● WHAT YOU ARE ASKED TO DO: Transcribe each record exactly; skip any picture.

Stored data
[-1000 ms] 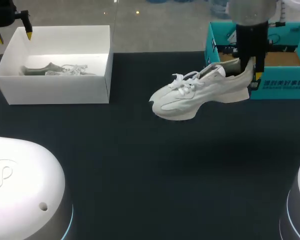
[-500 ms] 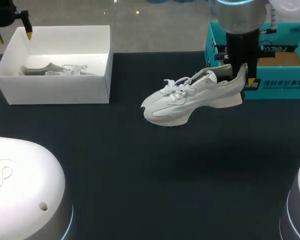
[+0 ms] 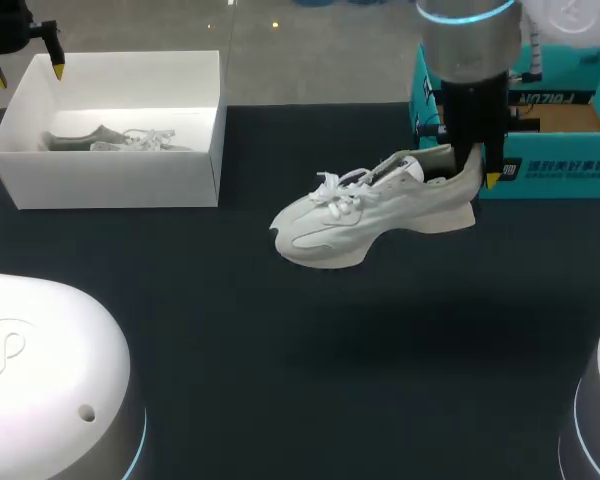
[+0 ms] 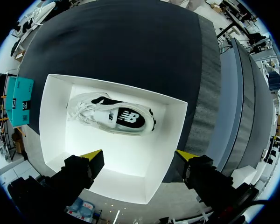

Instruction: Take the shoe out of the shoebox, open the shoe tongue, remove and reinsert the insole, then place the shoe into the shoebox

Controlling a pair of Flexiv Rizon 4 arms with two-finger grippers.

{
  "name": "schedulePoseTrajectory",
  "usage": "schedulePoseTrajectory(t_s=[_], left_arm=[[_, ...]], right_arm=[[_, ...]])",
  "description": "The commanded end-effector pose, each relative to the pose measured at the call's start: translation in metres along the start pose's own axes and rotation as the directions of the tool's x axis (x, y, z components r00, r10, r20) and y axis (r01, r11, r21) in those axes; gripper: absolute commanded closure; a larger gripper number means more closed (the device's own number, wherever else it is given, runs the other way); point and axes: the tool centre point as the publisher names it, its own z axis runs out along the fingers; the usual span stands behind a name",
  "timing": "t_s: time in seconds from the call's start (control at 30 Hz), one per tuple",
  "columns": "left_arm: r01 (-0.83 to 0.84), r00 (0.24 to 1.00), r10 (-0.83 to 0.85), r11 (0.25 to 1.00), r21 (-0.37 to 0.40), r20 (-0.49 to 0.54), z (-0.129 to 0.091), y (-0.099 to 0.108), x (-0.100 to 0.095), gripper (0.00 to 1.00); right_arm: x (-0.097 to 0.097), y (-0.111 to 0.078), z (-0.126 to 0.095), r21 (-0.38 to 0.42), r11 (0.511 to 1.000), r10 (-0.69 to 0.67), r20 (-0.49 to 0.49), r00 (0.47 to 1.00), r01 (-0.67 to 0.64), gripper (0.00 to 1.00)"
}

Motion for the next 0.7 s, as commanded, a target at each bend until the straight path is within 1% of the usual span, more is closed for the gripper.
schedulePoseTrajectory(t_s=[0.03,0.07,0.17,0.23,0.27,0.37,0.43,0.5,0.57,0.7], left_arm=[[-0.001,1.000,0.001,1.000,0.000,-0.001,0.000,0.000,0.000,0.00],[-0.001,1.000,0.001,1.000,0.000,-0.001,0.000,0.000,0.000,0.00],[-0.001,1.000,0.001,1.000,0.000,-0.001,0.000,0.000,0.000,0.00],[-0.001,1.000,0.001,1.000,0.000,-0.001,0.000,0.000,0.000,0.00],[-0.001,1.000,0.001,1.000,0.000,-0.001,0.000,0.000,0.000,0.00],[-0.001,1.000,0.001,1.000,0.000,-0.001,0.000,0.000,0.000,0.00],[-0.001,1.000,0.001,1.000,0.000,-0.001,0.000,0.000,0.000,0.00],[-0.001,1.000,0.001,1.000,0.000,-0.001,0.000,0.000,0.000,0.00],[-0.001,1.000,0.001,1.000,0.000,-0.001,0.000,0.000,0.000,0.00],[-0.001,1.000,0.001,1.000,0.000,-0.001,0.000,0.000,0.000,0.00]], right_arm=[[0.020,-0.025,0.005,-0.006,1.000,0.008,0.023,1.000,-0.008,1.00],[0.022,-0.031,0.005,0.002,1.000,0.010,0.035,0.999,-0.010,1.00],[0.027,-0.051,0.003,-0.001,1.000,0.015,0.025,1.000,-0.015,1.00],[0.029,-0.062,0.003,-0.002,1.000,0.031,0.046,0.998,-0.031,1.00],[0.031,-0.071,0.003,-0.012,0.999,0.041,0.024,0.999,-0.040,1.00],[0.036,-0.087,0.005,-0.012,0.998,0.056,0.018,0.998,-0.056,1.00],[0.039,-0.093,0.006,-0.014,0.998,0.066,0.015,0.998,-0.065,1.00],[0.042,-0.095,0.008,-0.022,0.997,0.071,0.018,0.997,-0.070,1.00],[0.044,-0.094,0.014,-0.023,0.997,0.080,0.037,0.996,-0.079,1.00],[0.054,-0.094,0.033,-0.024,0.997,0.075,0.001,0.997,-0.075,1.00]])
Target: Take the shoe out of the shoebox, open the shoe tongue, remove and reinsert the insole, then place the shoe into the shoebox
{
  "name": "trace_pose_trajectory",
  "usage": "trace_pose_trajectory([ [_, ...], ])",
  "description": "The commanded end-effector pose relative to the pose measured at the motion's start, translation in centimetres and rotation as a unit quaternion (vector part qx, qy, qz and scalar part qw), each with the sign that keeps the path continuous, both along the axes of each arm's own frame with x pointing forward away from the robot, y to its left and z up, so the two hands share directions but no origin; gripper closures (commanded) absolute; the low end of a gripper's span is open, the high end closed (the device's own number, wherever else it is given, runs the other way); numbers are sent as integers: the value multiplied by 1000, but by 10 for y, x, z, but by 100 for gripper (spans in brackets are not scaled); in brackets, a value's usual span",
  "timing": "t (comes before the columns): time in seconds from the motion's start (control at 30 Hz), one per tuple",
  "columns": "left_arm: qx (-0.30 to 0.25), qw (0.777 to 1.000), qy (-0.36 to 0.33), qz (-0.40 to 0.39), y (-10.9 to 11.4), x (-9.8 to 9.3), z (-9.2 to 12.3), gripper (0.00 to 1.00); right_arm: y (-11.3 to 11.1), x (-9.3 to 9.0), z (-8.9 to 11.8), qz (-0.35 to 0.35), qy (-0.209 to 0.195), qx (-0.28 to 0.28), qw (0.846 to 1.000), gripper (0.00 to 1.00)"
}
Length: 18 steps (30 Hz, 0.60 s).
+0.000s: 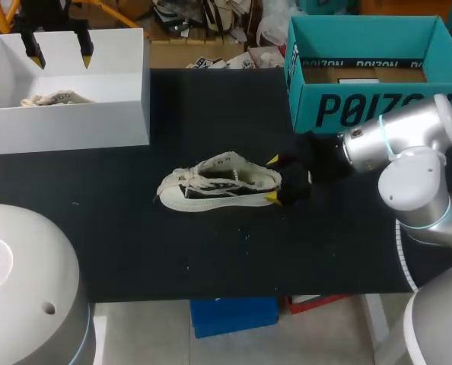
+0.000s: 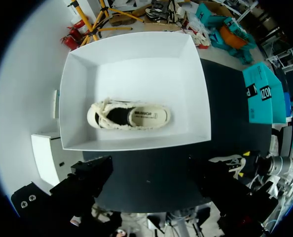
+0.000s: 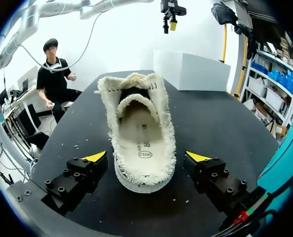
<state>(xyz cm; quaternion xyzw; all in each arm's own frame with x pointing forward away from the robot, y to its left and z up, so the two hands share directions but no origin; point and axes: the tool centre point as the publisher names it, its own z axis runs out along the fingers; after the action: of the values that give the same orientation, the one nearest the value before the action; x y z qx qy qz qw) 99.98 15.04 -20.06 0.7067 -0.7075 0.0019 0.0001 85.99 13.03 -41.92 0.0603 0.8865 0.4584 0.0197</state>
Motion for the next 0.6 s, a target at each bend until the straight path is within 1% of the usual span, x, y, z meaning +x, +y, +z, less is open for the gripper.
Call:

● SOLUTION:
[-1000 ms] 
[-500 ms] 
[+0 ms] 
[+0 ms] 

Instruction: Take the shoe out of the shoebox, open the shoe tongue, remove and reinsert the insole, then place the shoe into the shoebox

Controlling a pair of Flexiv Rizon 4 arms with two-finger grippers.

{
  "name": "schedulePoseTrajectory",
  "usage": "schedulePoseTrajectory(t_s=[_], left_arm=[[_, ...]], right_arm=[[_, ...]])",
  "description": "The commanded end-effector pose, each relative to the pose measured at the call's start: translation in metres along the start pose's own axes and rotation as the directions of the tool's x axis (x, y, z components r00, r10, r20) and y axis (r01, r11, r21) in those axes; gripper: absolute commanded closure; a larger gripper number means more closed (the device's own number, wherever else it is given, runs the other way); point and axes: the tool centre point as the publisher names it, its own z axis runs out along the fingers; the usual span stands behind a name",
  "timing": "t_s: time in seconds from the call's start (control at 30 Hz), one per tuple",
  "columns": "left_arm: r01 (-0.83 to 0.84), r00 (0.24 to 1.00), r10 (-0.83 to 0.85), r11 (0.25 to 1.00), r21 (-0.37 to 0.40), r20 (-0.49 to 0.54), z (-0.129 to 0.091), y (-0.099 to 0.108), x (-0.100 to 0.095), gripper (0.00 to 1.00); right_arm: x (-0.097 to 0.097), y (-0.111 to 0.078), z (-0.126 to 0.095), r21 (-0.38 to 0.42), r11 (0.511 to 1.000), r10 (-0.69 to 0.67), r20 (-0.49 to 0.49), r00 (0.47 to 1.00), r01 (-0.67 to 0.64), gripper (0.00 to 1.00)"
}

Motion for the next 0.7 s, as commanded, a target at each bend until the straight path is within 1% of the usual span, more is closed for the gripper.
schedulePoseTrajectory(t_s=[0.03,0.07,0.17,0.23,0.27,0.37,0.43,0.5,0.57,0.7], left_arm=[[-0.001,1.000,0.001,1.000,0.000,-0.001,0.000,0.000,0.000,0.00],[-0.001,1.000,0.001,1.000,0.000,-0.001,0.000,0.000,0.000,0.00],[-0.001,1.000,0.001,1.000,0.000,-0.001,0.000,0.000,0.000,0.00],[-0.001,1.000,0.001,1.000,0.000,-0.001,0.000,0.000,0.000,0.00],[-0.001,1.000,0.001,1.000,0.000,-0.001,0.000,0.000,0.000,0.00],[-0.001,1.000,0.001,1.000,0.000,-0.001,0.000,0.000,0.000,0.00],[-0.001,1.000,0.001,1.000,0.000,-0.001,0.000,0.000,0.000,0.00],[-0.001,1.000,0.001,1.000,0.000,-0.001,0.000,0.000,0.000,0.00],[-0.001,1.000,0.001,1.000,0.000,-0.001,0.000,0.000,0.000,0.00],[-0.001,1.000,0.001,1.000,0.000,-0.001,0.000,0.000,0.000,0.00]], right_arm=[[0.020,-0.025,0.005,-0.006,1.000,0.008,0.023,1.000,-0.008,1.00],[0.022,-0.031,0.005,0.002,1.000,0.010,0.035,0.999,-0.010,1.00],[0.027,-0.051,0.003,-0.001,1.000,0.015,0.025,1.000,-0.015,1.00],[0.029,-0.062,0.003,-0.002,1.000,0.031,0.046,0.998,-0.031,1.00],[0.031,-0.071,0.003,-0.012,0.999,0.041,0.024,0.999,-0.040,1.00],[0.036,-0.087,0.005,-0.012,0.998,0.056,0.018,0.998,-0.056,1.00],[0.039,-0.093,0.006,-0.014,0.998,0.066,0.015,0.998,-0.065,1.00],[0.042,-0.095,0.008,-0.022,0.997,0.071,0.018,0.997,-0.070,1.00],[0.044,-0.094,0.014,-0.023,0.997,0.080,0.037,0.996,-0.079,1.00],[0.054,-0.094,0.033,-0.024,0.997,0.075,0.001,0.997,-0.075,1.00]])
Target: Take the shoe out of the shoebox, open the shoe tongue, remove and reinsert the insole, then place the shoe into the shoebox
{
  "name": "trace_pose_trajectory",
  "usage": "trace_pose_trajectory([ [_, ...], ])",
  "description": "The commanded end-effector pose relative to the pose measured at the motion's start, translation in centimetres and rotation as a unit quaternion (vector part qx, qy, qz and scalar part qw), each with the sign that keeps the path continuous, both along the axes of each arm's own frame with x pointing forward away from the robot, y to its left and z up, so the two hands share directions but no origin; gripper closures (commanded) absolute; the low end of a gripper's span is open, the high end closed (the device's own number, wherever else it is given, runs the other way); numbers are sent as integers: the value multiplied by 1000, but by 10 for y, x, z, but by 100 for gripper (spans in brackets are not scaled); in brackets, a value's usual span",
  "timing": "t (comes before the columns): time in seconds from the motion's start (control at 30 Hz), one per tuple",
  "columns": "left_arm: qx (-0.30 to 0.25), qw (0.777 to 1.000), qy (-0.36 to 0.33), qz (-0.40 to 0.39), y (-10.9 to 11.4), x (-9.8 to 9.3), z (-9.2 to 12.3), gripper (0.00 to 1.00); right_arm: y (-11.3 to 11.1), x (-9.3 to 9.0), z (-8.9 to 11.8), qz (-0.35 to 0.35), qy (-0.209 to 0.195), qx (-0.28 to 0.28), qw (0.846 to 1.000), gripper (0.00 to 1.00)"
}
Length: 18 steps (30 Hz, 0.60 s).
+0.000s: 
+0.000s: 
+0.000s: 
<state>(xyz cm; quaternion xyzw; all in each arm's own frame with x pointing forward away from the robot, y to its left and z up, so the two hands share directions but no origin; point and axes: the tool centre point as the publisher names it, its own z axis runs out along the fingers; after the action: of the values that give the same orientation, the one nearest the value before the action; x y z qx qy qz qw) 99.98 15.04 -20.06 0.7067 -0.7075 0.0019 0.0001 85.99 13.03 -41.92 0.0603 0.8865 0.4584 0.0197</state>
Motion for the next 0.6 s, a target at each bend until the straight path is within 1% of the usual span, x, y, z meaning +x, +y, +z, less is open for the gripper.
Call:

This exercise has no more to it.